Outstanding playwrights from this period are Girish Karnad, P. Lankesh, Chandrashekhara Kambara and Chandrashekar Patil. Karnad's Tughlaq (1964) portrays violence caused by idealism gone astray. Considered an important creation in Kannada theatre, the play depicts the 14th-century Sultan of Delhi, Mohammad Tughlaq in contrasting styles, a tyrannical and whimsical ruler and at the same time, an idealist who sought the best for his subjects. Most plays written by Karnad have either history or mythology as their theme, with a focus on their relevance to modern society.

The most acclaimed novel of the era was Samaskara by U.R.Anantha Murthy (1965). The novel details the search for new values and identity by the protagonist, a Brahmin, who had sexual intercourse with the untouchable mistress of his heretic adversary. Another notable work is the Swarupa (1966) by Poornachandra Tejaswi. Anantha Murthy's Prasne (1963) contains his best collection of short stories including Ghatashraddha, which describes the tragedy that befell a young pregnant widow, from the point of view of a boy. His collection Mouni (1973) includes the stories Navilugulu ("Peacocks") and Clip Joint.
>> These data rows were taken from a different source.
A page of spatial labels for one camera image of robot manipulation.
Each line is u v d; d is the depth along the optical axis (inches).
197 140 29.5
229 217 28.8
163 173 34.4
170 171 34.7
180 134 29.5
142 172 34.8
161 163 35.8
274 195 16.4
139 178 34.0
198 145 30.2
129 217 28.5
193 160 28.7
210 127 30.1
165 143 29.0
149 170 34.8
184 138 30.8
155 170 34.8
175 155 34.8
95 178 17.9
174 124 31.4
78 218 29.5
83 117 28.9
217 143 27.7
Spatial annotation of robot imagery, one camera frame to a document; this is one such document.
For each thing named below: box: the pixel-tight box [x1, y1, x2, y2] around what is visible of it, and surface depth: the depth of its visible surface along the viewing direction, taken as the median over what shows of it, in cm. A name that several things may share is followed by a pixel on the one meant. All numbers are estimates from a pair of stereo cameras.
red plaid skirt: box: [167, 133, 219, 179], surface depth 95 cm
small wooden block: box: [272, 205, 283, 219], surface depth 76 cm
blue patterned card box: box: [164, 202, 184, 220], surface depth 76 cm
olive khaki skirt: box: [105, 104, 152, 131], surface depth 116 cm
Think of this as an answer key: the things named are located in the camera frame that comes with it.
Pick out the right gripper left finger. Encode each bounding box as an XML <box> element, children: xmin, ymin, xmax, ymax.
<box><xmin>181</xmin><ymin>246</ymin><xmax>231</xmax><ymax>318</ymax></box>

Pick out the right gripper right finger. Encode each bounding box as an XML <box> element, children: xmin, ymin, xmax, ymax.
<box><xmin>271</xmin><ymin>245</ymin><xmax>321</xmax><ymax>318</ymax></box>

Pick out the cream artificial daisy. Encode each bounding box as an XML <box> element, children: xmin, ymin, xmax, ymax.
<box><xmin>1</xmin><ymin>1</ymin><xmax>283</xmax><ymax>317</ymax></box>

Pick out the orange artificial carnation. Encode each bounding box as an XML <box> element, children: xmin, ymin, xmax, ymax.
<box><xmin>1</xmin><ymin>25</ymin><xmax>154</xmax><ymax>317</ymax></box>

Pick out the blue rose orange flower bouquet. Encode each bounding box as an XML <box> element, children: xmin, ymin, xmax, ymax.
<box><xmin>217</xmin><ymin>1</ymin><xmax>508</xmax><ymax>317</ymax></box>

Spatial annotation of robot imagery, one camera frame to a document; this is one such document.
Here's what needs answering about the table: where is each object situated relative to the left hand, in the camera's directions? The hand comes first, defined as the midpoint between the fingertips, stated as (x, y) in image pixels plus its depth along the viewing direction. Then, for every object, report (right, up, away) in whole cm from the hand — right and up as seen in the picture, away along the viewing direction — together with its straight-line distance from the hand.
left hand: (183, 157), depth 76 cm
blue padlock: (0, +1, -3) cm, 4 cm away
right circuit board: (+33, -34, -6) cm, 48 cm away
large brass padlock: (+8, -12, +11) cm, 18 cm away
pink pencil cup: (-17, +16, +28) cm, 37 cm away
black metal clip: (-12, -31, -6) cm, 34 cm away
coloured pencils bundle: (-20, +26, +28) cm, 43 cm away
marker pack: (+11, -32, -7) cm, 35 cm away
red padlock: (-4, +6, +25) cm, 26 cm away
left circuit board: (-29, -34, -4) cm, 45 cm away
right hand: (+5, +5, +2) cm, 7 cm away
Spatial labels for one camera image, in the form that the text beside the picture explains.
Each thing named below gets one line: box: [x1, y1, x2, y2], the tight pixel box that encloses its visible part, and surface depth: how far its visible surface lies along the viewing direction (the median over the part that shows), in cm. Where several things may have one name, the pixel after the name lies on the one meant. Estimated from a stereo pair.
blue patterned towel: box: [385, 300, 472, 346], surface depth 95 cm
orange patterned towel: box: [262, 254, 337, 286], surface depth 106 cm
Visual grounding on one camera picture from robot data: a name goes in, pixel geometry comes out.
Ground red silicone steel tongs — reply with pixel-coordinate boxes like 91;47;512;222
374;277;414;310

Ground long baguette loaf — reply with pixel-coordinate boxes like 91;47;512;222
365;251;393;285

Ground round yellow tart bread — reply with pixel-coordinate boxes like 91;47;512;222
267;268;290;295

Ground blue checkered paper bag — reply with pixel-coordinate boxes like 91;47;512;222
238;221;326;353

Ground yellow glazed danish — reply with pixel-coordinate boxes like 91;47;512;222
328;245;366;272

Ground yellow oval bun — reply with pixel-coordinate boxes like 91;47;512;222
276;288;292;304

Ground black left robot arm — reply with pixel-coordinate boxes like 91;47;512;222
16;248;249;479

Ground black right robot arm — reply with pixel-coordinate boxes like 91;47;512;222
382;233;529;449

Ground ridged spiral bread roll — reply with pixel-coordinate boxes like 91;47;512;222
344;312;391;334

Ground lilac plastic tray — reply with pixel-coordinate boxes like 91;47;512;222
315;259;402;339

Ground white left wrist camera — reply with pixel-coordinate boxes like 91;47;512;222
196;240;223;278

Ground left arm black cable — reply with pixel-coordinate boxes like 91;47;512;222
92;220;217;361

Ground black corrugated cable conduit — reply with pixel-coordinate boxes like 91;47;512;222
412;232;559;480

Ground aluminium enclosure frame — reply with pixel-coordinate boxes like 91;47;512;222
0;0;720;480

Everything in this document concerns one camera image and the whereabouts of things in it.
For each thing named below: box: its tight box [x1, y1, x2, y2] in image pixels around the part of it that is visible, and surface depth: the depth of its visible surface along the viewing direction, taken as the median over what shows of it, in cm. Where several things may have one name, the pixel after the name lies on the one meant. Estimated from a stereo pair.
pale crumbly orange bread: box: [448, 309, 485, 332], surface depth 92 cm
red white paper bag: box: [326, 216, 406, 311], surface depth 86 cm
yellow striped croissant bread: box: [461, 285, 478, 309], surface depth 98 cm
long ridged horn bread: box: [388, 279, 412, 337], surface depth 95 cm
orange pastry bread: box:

The Navya movement was not without its critics. The doubt, dilemmas and indecision in every turn of the plot resulted in increasingly sophisticated and complex narrations, which some readers found uninteresting. It was derided as an intellectual exercise of the middle class intelligentsia; in its extreme sophistication, it was thought to have lost its touch with realities of life. This led to a gradual waning of the Navya school as it was supplanted by emerging waves of Navyottara, Bandaya (protest) and Dalit schools.

==Post-modern trends==
From the early 1970s, a segment of writers including many "Navya" writers started to write novels and stories that were anti-"Navya". This genre was called Navyottara and sought to fulfil a more socially responsible role. The best-known authors in this form of writing were Poornachandra Tejaswi and Devanur Mahadeva. In his preface to Abachurina Post Office, Tejaswi expressed a path breaking observation towards then prevailing literary movements. Tejaswi won the "most creative novel of the year" for his Karvalo in 1980 and Chidambara Rahasya in 1985 from the Sahitya Akademi.

Modernisation and westernisation continue to inform sensibilities and spawn new literary techniques and genres. The most striking developments in recent times have been the rise of the prose form to a position of predominance – a position earlier held by poetry – and the prodigious growth in dramatic literature. More recently Bandaya (Rebellion) and Dalit literature, in some ways a throwback to the Pragatishila (Progressivism) days, have come to the fore. Mahadeva's Marikondavaru ("Those who sold themselves") and Mudala Seemeli Kole Gile Ityadi ("Murder in the Eastern Region") are examples of this trend.

Kannada writers have been presented with 8 Jnanpith awards, 63 Sahitya Akademi awards and 9 Sahitya Akademi Fellowships in India, and numerous other national and international awards since India's independence.